In guaranteeing the rights of those residents, however, there is a danger that the net can be spread too wide, and that the ranks of the objectors will be swelled by those on whom the effects of an operating centre will be minimal at worst. If that were to become the case, Licensing Authority hearings could reach the levels of absurdity seen in many road planning inquiries, where the legitimate objections of those directly affected by a proposal become swallowed up by a mass of emotional and political objections. With road inquiries this has led to cases which become bogged down in time and paperwork to the detriment of those on whose behalf the schemes and inquiries were started in the first place — the local residents.

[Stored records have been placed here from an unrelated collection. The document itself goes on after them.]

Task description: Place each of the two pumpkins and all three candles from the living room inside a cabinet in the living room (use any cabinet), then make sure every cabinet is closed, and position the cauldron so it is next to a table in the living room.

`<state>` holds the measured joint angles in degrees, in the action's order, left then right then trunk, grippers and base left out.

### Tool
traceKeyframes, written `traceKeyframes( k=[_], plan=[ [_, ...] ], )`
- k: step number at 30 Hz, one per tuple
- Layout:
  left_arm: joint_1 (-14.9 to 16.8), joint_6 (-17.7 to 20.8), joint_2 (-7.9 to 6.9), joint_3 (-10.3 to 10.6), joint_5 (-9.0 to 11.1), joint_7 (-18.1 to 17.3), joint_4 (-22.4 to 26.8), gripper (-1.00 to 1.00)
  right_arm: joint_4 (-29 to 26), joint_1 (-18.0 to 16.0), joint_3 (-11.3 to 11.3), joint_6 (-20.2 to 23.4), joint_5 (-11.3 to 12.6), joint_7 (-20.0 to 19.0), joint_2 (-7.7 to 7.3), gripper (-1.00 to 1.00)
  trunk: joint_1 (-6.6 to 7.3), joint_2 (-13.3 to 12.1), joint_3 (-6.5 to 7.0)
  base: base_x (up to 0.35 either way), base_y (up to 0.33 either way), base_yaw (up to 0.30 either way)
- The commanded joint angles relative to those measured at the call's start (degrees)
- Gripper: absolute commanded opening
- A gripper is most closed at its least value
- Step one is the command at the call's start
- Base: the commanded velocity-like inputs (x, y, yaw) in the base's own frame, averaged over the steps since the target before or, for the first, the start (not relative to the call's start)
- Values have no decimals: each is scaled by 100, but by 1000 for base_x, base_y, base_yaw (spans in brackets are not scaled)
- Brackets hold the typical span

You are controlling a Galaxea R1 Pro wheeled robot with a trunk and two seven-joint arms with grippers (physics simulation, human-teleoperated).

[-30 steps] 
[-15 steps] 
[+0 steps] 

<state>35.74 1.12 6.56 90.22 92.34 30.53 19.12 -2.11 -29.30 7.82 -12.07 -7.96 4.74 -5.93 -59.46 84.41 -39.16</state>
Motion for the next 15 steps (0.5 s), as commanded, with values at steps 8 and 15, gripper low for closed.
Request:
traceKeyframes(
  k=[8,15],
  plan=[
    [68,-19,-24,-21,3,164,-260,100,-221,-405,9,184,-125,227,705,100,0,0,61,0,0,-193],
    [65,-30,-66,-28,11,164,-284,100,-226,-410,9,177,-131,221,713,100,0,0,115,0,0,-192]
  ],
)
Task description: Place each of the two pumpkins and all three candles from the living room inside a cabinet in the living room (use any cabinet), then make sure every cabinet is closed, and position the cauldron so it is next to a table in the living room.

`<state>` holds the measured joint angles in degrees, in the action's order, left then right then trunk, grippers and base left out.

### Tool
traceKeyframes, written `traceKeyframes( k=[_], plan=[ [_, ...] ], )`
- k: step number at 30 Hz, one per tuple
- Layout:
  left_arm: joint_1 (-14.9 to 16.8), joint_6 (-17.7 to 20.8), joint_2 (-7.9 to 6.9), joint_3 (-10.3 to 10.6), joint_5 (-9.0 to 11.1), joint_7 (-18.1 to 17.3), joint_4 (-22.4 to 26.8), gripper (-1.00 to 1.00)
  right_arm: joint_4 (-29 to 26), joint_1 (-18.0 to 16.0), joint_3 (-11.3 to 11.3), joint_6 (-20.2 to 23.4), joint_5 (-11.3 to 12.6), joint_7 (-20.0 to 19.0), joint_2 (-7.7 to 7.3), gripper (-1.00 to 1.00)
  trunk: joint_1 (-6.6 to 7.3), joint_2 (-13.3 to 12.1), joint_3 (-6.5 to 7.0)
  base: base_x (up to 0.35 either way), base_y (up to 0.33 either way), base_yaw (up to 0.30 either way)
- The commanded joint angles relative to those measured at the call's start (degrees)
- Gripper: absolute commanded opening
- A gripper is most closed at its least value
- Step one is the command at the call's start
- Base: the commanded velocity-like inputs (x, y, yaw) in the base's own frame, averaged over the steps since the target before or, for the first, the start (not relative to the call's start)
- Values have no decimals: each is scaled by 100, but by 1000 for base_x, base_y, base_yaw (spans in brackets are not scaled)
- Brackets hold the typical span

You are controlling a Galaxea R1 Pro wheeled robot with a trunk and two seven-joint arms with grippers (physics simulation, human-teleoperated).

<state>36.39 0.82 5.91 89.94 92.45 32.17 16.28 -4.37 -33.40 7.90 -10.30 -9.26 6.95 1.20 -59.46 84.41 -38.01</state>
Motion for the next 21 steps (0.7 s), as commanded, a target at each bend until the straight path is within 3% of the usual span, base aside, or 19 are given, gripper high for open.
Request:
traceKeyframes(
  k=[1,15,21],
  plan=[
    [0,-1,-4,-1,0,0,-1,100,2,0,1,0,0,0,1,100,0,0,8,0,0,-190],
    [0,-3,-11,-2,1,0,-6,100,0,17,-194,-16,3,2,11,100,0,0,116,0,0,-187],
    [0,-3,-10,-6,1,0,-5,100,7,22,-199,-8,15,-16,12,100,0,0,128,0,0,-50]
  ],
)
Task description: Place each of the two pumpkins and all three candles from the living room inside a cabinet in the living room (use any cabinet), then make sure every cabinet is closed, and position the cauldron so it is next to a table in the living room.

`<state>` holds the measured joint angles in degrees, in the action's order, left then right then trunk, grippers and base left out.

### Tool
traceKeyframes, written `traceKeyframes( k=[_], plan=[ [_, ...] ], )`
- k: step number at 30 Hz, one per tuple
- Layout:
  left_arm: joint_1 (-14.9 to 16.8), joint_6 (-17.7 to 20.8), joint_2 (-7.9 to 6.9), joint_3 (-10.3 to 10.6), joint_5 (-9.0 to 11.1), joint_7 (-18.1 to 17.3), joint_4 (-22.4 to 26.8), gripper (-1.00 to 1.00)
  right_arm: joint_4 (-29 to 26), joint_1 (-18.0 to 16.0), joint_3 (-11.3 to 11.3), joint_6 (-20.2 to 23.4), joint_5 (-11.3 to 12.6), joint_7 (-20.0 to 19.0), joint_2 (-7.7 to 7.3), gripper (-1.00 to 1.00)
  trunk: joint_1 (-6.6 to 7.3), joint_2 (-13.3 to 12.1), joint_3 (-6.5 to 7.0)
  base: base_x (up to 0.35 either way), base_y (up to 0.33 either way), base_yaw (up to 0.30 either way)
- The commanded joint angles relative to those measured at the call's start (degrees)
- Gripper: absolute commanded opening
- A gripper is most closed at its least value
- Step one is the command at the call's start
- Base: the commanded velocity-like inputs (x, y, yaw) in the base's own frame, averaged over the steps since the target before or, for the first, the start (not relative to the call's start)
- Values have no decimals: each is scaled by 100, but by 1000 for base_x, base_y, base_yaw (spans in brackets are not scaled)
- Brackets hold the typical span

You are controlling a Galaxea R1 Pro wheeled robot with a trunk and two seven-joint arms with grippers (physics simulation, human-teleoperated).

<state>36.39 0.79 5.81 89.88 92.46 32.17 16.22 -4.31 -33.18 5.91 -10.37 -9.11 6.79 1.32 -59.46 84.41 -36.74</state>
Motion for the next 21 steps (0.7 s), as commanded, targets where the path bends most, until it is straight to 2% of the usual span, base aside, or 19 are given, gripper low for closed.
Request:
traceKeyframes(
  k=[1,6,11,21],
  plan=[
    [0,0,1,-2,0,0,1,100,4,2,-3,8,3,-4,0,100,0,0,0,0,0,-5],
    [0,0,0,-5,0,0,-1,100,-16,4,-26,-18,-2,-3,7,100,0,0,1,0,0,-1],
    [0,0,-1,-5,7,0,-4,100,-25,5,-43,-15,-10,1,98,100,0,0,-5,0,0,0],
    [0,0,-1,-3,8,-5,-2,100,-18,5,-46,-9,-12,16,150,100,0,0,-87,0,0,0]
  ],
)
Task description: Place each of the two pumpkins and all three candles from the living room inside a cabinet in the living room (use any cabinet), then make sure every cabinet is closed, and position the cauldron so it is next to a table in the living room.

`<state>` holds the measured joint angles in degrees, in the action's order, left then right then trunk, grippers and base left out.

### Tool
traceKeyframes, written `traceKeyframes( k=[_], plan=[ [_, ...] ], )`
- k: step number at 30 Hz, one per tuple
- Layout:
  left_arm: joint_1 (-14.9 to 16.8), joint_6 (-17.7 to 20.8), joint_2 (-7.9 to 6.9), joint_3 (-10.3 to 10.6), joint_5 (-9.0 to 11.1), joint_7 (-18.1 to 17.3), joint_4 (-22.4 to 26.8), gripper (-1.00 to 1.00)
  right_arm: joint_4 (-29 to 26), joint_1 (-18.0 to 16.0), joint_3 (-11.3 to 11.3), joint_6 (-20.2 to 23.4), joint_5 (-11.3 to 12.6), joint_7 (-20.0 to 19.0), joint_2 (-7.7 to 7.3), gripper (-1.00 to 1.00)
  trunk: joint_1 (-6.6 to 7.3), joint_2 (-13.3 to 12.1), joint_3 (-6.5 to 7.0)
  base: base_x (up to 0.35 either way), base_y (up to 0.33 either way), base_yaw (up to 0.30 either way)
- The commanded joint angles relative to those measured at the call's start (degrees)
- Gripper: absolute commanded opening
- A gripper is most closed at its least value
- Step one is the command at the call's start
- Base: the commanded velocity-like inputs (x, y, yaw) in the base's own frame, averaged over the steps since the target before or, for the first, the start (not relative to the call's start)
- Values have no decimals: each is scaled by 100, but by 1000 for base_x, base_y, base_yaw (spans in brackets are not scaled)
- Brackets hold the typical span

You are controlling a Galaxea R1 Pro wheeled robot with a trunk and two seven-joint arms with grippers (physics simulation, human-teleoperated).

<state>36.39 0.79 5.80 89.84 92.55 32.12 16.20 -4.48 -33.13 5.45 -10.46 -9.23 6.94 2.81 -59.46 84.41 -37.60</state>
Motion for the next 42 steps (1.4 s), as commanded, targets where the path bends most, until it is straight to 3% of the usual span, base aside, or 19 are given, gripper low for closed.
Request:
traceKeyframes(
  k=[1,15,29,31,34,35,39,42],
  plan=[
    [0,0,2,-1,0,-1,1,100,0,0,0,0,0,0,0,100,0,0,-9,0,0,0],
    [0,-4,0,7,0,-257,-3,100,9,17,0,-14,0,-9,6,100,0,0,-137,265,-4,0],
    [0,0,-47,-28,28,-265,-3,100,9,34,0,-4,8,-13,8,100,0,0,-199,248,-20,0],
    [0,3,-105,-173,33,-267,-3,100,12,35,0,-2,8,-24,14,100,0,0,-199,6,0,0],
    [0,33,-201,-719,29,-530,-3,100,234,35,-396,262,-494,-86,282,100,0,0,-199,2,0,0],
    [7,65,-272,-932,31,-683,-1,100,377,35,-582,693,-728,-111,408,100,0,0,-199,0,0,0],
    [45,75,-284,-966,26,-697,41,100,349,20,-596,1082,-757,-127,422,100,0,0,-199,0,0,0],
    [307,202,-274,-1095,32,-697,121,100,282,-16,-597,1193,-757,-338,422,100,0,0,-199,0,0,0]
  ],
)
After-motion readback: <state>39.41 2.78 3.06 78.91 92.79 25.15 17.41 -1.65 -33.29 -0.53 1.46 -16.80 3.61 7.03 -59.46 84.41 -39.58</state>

It would obviously be unacceptable to limit objectors' rights to the point where inquiries and LA hearings alike became exercises for steamrollers, but equally it would be unacceptable for the whole growth and future of the haulage industry (or any other vital industry) to be threatened by a sort of objector-induced paralysis. The lesson taught by the occasional filibuster in the House of Commons, and the unpopular guillotine motions which accompany them is one well worth considering.
There is another factor to consider in relation to the increased environmental pressure on schemes involving the use of lorries. That is the enormous economic cost of adapting schemes to the demands (or projected demands) of the objectors. In two cases in and around London (the design of the upgraded North Circular Road and of the East London River Crossing) the schemes being put forward now incorporate vastly expensive underground roadways. Such expensive measures will undoubtedly lower the potential noise levels from these roads. They will therefore undoubtedly lower the potential for objections, but the extra millions spent in achieving such ends would probably be better spent in other road schemes, where even more residents could benefit from the upgrading of the roads system to match the needs of the 1990s.
To most people, the price of democracy can never be too high: but the price of pandering to a sectional interest within that democracy to the detriment of the majority can easily be too high. It is that price which should be borne in mind by all involved in the regulation of the lorry within the environment.